(RECORDS FOR THE EXERCISE)
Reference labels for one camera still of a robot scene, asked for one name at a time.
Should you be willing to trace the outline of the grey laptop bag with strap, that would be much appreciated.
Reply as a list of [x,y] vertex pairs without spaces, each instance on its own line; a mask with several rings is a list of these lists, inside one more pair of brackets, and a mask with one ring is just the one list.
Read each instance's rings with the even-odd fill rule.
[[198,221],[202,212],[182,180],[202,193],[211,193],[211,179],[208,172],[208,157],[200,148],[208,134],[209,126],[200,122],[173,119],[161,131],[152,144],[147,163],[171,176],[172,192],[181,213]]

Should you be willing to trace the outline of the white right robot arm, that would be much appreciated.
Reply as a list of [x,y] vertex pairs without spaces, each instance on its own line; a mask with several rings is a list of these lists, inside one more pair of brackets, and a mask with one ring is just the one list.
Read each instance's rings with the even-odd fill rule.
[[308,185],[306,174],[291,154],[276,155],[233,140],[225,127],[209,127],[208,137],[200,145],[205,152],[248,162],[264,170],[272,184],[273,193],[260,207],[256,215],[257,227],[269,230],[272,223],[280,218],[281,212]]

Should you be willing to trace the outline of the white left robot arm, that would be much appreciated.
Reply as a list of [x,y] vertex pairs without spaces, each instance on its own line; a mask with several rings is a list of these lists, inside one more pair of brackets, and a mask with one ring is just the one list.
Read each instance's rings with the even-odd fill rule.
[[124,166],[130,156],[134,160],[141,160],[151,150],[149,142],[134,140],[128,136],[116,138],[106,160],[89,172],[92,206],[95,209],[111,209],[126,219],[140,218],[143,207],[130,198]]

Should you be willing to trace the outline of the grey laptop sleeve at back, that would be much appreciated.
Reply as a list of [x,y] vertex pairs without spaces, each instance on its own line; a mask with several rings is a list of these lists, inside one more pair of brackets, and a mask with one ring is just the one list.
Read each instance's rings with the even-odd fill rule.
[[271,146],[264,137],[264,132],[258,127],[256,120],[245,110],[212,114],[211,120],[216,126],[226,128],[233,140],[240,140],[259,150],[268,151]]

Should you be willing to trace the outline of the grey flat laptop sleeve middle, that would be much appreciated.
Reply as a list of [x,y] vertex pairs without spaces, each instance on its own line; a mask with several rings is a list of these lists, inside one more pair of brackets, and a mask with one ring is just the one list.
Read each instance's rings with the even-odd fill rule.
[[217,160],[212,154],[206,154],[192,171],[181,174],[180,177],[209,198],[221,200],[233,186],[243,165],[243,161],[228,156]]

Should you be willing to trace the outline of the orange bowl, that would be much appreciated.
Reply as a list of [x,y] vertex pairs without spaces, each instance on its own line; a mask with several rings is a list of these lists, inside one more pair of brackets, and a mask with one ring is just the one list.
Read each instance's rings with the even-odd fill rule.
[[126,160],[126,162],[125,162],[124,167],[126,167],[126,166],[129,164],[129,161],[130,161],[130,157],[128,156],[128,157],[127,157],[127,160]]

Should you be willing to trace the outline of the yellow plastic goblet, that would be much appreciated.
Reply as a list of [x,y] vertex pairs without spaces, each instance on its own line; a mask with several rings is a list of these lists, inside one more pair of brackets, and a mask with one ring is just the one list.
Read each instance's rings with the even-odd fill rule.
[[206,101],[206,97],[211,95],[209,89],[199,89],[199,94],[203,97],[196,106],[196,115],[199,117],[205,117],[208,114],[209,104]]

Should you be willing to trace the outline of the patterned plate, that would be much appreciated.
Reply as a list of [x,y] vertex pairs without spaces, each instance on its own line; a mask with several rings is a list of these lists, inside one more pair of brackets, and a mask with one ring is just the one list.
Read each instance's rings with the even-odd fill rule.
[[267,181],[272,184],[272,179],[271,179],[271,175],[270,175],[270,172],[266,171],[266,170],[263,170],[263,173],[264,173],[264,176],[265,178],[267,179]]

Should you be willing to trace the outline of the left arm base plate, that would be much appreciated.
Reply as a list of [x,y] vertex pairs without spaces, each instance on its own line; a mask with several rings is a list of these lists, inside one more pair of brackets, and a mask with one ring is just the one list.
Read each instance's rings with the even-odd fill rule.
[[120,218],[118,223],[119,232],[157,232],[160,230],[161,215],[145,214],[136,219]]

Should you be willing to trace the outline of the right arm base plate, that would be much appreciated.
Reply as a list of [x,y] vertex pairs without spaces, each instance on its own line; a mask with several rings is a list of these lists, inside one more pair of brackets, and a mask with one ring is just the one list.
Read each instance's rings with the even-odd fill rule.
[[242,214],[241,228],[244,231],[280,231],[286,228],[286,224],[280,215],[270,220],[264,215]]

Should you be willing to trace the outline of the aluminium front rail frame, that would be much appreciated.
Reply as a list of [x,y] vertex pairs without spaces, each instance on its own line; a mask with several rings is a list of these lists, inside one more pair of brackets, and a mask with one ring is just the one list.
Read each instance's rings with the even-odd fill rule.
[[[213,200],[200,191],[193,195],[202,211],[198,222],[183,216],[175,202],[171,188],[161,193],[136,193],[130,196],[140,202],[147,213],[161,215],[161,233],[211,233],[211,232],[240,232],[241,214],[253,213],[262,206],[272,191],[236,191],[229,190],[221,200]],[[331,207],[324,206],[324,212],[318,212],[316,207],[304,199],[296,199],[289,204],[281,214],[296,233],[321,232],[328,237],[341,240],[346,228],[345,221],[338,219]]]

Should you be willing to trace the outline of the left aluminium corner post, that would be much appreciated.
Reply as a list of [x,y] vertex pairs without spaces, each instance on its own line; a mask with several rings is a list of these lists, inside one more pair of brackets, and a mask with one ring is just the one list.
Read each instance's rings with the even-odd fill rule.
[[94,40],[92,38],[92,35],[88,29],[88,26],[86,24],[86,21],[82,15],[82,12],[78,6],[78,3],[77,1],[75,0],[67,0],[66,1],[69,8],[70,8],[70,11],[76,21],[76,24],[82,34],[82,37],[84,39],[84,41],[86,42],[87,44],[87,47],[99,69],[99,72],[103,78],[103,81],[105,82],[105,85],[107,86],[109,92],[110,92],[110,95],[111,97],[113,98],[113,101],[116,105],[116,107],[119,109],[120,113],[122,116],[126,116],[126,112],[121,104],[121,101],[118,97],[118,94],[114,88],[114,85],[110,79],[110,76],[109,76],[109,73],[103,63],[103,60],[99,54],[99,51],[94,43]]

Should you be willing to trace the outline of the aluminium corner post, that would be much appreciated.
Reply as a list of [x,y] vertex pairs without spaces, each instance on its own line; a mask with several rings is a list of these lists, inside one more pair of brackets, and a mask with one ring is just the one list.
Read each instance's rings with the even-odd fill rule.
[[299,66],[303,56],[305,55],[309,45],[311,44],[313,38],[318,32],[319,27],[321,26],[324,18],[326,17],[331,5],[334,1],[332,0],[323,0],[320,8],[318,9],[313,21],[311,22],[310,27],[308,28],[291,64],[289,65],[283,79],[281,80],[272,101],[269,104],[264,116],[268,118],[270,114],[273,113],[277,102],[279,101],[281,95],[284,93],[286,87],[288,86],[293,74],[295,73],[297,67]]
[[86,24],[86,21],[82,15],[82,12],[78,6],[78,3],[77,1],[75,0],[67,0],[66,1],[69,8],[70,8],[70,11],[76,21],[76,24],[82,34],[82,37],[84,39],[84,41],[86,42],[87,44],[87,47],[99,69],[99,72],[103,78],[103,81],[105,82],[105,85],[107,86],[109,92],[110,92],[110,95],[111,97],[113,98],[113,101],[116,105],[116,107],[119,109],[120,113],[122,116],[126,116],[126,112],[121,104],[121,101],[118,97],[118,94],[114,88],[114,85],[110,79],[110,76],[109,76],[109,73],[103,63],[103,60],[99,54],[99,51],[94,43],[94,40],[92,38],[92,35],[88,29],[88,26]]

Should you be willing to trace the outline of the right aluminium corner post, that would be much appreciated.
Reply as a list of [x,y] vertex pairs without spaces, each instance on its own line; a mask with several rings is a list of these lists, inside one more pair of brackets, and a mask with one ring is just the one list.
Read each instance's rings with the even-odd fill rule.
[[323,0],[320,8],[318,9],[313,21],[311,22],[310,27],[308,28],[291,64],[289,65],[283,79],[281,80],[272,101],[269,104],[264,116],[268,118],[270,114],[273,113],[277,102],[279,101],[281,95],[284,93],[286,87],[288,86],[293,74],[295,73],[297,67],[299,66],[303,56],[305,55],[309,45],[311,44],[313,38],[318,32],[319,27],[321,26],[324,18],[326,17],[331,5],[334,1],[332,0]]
(End RECORDS FOR THE EXERCISE)
--- YOUR ASSIGNMENT ---
The line containing "strap, that would be much appreciated." marks the end. Please print exactly every line from the top of the data to it, both included, and nothing more.

--- WRITTEN ANSWER ---
Reference labels for one camera still of a robot scene, asked for one name at a time.
Should you be willing to trace the outline of the grey laptop bag with strap, that would be much appreciated.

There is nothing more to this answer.